Troubleshooting Guide


ClassNotFoundException for commons-math3

The Apache Commons Math library is utilized by SystemML. The commons-math3 dependency is included with Spark and with newer versions of Hadoop. Running SystemML on an older Hadoop cluster can potentially generate an error such as the following due to the missing commons-math3 dependency:

java.lang.ClassNotFoundException: org.apache.commons.math3.linear.RealMatrix

This issue can be fixed by changing the commons-math3 scope in the pom.xml file from provided to compile.

<dependency>
	<groupId>org.apache.commons</groupId>
	<artifactId>commons-math3</artifactId>
	<version>3.1.1</version>
	<scope>compile</scope>
</dependency>

SystemML can then be rebuilt with the commons-math3 dependency using Maven (mvn clean package -P distribution).

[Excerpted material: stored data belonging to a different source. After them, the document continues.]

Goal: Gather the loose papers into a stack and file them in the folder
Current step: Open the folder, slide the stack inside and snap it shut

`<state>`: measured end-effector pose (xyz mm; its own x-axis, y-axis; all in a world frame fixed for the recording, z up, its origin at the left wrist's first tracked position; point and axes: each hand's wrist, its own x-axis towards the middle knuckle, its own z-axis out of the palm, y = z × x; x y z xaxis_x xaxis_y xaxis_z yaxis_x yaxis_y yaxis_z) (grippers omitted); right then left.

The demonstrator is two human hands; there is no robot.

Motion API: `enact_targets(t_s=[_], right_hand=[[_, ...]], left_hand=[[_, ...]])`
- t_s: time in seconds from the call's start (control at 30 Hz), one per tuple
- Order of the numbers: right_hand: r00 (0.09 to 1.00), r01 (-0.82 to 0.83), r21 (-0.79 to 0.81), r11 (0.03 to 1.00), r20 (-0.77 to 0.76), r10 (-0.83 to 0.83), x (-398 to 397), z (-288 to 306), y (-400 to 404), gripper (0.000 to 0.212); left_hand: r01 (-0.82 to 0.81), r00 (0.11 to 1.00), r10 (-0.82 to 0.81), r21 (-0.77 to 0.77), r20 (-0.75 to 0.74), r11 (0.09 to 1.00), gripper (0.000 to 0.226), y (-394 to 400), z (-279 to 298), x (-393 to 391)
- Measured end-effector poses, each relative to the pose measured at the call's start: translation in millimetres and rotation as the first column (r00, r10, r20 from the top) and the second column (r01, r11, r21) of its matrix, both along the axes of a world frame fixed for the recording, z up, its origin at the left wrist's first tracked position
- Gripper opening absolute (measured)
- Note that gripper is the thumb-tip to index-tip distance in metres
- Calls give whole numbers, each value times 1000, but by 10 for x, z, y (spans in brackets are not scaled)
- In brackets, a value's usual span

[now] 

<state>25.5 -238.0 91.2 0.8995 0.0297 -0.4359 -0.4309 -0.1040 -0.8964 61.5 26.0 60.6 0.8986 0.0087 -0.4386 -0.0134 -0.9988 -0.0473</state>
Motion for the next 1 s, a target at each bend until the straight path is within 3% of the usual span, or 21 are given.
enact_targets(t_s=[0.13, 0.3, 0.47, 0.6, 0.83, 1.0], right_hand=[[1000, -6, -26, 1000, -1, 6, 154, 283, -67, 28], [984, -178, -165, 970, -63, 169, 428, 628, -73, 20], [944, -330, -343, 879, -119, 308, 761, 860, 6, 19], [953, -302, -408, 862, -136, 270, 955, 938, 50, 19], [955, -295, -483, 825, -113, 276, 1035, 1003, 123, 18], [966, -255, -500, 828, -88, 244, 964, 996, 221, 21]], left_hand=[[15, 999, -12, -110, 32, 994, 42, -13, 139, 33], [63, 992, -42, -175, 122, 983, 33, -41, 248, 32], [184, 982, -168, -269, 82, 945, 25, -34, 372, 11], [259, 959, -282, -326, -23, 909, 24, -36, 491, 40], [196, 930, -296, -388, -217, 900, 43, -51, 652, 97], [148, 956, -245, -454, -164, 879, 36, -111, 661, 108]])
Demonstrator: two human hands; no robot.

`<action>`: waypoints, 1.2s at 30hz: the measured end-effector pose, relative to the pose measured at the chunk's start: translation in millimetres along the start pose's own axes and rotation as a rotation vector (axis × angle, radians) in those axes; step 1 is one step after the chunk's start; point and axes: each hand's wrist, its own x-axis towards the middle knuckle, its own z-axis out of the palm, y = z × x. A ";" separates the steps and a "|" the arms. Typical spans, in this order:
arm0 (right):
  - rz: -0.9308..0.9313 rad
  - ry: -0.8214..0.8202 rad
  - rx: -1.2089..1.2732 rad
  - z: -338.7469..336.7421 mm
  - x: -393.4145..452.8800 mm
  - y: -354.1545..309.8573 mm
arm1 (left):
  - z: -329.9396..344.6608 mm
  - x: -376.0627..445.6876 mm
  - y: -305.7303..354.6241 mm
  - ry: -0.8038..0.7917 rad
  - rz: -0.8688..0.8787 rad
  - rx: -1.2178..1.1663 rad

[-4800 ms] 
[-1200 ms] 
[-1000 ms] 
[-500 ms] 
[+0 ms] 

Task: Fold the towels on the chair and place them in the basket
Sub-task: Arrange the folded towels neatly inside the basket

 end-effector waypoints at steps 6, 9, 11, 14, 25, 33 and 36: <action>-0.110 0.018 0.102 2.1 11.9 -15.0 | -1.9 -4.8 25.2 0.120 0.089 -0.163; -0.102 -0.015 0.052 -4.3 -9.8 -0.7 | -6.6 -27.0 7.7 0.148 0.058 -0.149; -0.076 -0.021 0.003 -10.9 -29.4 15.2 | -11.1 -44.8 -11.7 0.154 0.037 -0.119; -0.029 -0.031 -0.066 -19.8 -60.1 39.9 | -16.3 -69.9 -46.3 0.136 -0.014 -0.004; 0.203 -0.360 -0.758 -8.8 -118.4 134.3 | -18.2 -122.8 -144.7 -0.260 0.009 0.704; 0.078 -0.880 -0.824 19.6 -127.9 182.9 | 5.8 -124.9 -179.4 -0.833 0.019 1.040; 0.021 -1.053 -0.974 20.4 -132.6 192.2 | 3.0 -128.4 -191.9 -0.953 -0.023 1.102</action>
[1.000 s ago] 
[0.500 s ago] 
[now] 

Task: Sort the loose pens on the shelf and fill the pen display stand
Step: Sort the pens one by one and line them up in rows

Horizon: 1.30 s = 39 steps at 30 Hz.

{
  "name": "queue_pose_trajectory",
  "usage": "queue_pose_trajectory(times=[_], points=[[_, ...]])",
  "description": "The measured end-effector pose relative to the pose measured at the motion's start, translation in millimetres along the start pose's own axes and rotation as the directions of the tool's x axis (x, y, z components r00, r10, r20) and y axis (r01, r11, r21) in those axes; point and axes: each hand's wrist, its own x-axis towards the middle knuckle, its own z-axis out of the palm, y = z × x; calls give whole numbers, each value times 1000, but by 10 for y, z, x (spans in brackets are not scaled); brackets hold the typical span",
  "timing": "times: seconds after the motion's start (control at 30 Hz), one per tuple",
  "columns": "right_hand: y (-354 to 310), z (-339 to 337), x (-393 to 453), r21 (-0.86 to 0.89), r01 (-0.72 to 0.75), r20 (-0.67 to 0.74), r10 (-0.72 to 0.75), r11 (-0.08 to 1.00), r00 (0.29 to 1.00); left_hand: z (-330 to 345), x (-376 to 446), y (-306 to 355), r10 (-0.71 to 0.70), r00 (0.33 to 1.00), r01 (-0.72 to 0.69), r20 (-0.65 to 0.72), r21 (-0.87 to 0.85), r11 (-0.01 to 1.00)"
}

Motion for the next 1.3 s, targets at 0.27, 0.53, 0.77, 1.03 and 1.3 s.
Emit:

OutOfMemoryError in Hadoop Reduce Phase

In Hadoop MapReduce, outputs from mapper nodes are copied to reducer nodes and then sorted (known as the shuffle phase) before being consumed by reducers. The shuffle phase utilizes several buffers that share memory space with other MapReduce tasks, which will throw an OutOfMemoryError if the shuffle buffers take too much space:

Error: java.lang.OutOfMemoryError: Java heap space
    at org.apache.hadoop.mapred.IFile$Reader.readNextBlock(IFile.java:357)
    at org.apache.hadoop.mapred.IFile$Reader.next(IFile.java:419)
    at org.apache.hadoop.mapred.Merger$Segment.next(Merger.java:238)
    at org.apache.hadoop.mapred.Merger$MergeQueue.adjustPriorityQueue(Merger.java:348)
    at org.apache.hadoop.mapred.Merger$MergeQueue.next(Merger.java:368)
    at org.apache.hadoop.mapred.Merger.writeFile(Merger.java:156)
    ...

One way to fix this issue is lowering the following buffer thresholds.

mapred.job.shuffle.input.buffer.percent # default 0.70; try 0.20 
mapred.job.shuffle.merge.percent # default 0.66; try 0.20
mapred.job.reduce.input.buffer.percent # default 0.0; keep 0.0

These configurations can be modified globally by inserting/modifying the following in mapred-site.xml.

<property>
 <name>mapred.job.shuffle.input.buffer.percent</name>
 <value>0.2</value>
</property>
<property>
 <name>mapred.job.shuffle.merge.percent</name>
 <value>0.2</value>
</property>
<property>
 <name>mapred.job.reduce.input.buffer.percent</name>
 <value>0.0</value>
</property>

They can also be configured on a per SystemML-task basis by inserting the following in SystemML-config.xml.

<mapred.job.shuffle.merge.percent>0.2</mapred.job.shuffle.merge.percent>
<mapred.job.shuffle.input.buffer.percent>0.2</mapred.job.shuffle.input.buffer.percent>
<mapred.job.reduce.input.buffer.percent>0</mapred.job.reduce.input.buffer.percent>

Note: The default SystemML-config.xml is located in <path to SystemML root>/conf/. It is passed to SystemML using the -config argument:

hadoop jar SystemML.jar [-? | -help | -f <filename>] (-config=<config_filename>) ([-args | -nvargs] <args-list>)

See Invoking SystemML in Hadoop Batch Mode for details of the syntax.